• [The task]: What you return must be exactly the lines from the one containing "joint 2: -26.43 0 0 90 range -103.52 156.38" through the close of the listing, both included.

• [Recorded information]:

________________________________________

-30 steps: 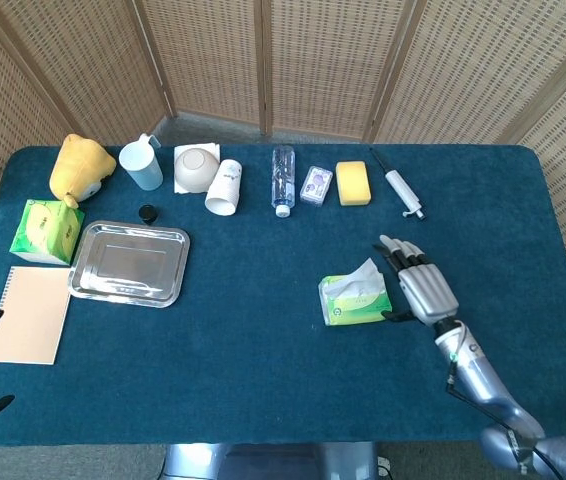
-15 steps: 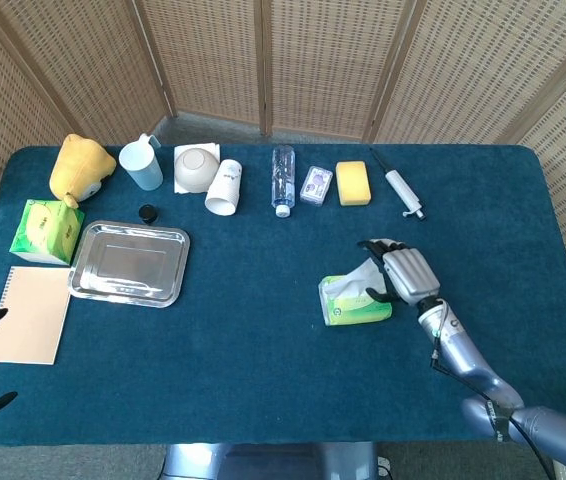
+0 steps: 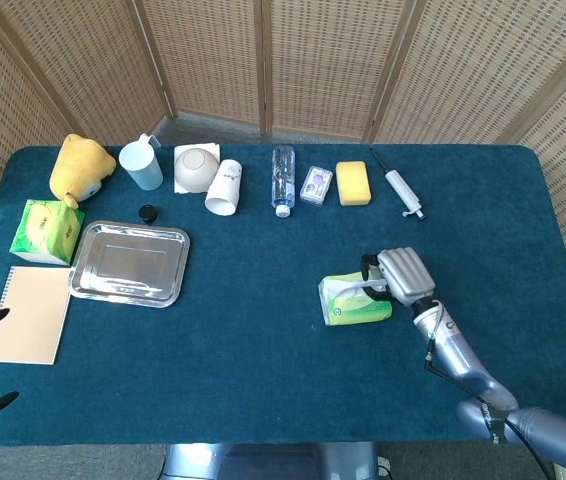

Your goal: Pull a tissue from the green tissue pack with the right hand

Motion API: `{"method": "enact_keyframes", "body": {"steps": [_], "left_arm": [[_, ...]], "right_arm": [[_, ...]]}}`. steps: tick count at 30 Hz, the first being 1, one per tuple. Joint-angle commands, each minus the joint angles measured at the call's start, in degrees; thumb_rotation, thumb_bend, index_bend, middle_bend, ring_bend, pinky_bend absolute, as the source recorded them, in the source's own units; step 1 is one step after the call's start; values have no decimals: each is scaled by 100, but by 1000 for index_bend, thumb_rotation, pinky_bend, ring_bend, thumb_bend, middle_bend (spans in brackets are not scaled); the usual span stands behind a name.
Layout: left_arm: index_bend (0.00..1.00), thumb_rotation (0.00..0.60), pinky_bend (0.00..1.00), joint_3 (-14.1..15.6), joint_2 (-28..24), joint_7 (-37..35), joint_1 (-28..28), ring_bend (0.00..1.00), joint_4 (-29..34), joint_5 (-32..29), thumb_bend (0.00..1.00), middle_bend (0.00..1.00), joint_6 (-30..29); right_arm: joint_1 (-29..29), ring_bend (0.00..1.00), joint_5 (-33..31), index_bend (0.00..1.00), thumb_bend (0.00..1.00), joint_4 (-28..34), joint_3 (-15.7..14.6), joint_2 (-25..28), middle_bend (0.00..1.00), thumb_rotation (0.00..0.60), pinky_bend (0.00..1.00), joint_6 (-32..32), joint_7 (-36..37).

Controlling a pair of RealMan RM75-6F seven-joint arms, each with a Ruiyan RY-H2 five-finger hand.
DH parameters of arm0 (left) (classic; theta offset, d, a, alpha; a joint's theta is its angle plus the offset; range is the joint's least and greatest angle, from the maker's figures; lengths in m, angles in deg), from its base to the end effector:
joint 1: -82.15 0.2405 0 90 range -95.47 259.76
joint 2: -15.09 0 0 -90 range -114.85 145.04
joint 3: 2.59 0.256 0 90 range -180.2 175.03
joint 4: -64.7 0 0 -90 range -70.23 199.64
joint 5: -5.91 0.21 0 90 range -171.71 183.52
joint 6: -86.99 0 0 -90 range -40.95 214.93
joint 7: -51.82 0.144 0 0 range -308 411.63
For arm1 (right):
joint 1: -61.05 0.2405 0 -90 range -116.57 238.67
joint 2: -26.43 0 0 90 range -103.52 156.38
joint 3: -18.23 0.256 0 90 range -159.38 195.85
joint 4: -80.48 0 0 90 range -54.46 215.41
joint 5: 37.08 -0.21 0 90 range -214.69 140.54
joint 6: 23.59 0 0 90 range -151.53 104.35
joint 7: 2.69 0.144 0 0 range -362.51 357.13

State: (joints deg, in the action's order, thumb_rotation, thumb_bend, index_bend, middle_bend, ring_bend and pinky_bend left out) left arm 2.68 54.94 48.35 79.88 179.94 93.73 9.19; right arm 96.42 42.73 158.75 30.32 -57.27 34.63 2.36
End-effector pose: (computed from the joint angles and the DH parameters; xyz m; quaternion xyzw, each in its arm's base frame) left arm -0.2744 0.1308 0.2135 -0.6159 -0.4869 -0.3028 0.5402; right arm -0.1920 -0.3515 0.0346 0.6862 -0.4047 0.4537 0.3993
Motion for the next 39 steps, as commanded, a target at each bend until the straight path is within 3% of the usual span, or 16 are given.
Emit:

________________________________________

• [Answer below]:
joint 2: -26.43 0 0 90 range -103.52 156.38
joint 3: -18.23 0.256 0 90 range -159.38 195.85
joint 4: -80.48 0 0 90 range -54.46 215.41
joint 5: 37.08 -0.21 0 90 range -214.69 140.54
joint 6: 23.59 0 0 90 range -151.53 104.35
joint 7: 2.69 0.144 0 0 range -362.51 357.13

State: (joints deg, in the action's order, thumb_rotation, thumb_bend, index_bend, middle_bend, ring_bend and pinky_bend left out) left arm 2.68 54.94 48.35 79.88 179.94 93.73 9.19; right arm 96.42 42.73 158.75 30.32 -57.27 34.63 2.36
End-effector pose: (computed from the joint angles and the DH parameters; xyz m; quaternion xyzw, each in its arm's base frame) left arm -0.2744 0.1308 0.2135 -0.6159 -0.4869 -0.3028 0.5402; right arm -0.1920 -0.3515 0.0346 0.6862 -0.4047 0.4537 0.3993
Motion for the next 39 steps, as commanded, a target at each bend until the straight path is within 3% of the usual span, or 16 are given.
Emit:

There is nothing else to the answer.